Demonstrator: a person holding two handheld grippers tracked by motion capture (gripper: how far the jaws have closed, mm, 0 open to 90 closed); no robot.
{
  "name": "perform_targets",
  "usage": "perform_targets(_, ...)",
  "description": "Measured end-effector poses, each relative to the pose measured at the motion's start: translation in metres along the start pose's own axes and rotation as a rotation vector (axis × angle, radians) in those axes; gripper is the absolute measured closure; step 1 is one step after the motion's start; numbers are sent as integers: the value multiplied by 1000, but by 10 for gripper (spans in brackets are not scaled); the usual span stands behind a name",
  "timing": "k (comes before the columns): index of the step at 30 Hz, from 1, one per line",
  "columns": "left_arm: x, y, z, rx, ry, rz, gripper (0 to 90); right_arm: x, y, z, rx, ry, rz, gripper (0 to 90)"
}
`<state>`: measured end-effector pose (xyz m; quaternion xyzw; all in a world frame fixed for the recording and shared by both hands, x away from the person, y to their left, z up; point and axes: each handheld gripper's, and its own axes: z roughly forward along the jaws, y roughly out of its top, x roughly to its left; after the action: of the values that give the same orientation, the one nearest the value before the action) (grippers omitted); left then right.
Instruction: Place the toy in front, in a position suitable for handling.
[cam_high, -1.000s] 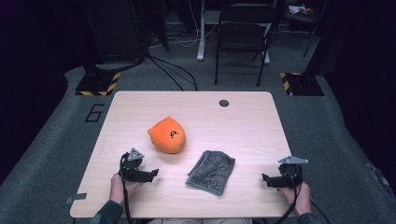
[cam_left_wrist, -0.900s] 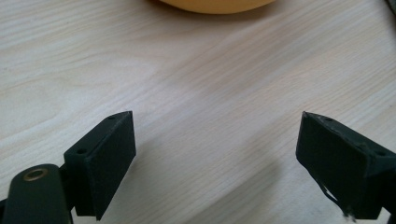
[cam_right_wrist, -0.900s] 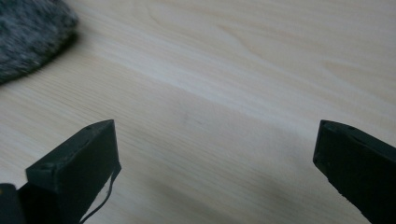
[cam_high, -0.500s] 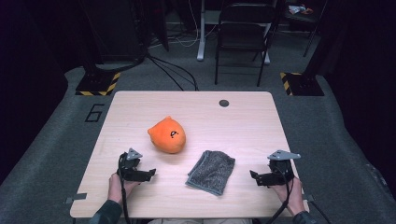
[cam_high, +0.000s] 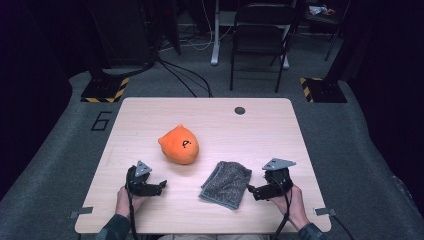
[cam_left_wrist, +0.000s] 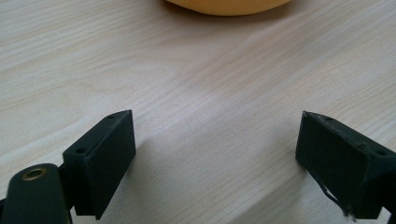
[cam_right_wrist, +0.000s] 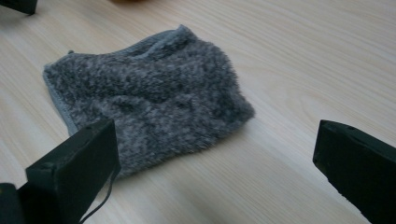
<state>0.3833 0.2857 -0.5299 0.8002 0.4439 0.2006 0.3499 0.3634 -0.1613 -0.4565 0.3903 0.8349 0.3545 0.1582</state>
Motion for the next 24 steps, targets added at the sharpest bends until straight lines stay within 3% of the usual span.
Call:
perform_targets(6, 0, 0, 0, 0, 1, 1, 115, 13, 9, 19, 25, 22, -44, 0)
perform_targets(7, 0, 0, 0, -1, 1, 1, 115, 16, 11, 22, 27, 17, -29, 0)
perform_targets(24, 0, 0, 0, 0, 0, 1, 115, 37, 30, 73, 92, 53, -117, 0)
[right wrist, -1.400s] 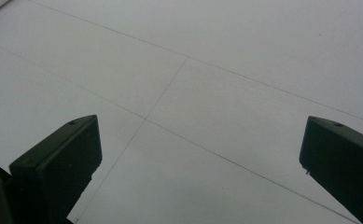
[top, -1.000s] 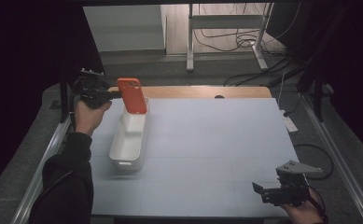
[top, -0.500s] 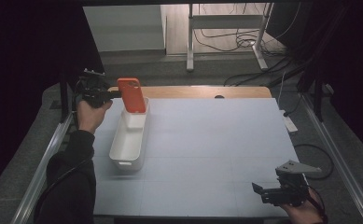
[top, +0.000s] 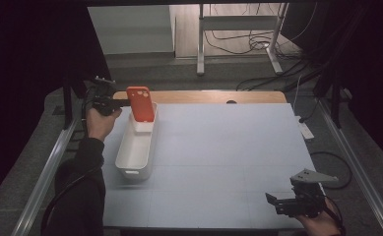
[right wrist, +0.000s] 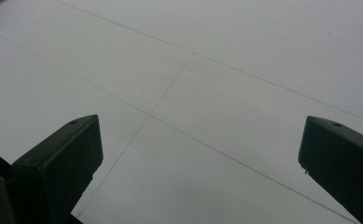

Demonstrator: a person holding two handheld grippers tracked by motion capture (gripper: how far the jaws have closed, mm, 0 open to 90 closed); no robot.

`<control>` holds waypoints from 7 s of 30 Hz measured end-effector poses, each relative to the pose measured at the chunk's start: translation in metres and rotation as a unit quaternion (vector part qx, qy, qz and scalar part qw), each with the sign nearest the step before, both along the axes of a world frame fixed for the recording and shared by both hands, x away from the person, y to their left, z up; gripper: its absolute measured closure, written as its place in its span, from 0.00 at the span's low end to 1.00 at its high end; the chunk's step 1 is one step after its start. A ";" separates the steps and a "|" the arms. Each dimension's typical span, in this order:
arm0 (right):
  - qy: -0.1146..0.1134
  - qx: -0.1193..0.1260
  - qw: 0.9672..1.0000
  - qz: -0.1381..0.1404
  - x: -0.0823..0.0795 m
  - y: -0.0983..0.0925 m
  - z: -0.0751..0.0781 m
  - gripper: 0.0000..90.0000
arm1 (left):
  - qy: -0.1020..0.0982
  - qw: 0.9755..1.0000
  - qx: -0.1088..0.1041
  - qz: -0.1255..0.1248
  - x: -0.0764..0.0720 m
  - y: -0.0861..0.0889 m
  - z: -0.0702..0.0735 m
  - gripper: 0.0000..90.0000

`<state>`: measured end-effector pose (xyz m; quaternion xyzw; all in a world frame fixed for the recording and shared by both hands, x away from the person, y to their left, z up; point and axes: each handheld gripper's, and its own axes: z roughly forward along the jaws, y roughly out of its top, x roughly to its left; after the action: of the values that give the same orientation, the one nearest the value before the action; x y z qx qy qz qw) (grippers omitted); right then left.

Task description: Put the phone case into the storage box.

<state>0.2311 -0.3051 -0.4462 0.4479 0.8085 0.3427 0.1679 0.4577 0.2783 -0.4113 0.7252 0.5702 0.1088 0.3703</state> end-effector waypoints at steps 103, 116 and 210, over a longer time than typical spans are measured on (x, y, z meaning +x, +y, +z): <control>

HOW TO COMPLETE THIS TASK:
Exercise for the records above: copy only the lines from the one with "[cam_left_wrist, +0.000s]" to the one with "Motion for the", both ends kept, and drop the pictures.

PROBLEM SOLUTION:
[cam_left_wrist, +0.000s] 
[cam_right_wrist, +0.000s] 
<state>0.3833 0.2857 -0.5299 0.8002 0.4439 0.2006 0.3499 0.3634 -0.1613 -0.4565 0.3903 0.8349 0.3545 0.1582</state>
Motion for the next 24 steps, targets added at the sharpest bends until straight lines stay within 3% of the usual span.

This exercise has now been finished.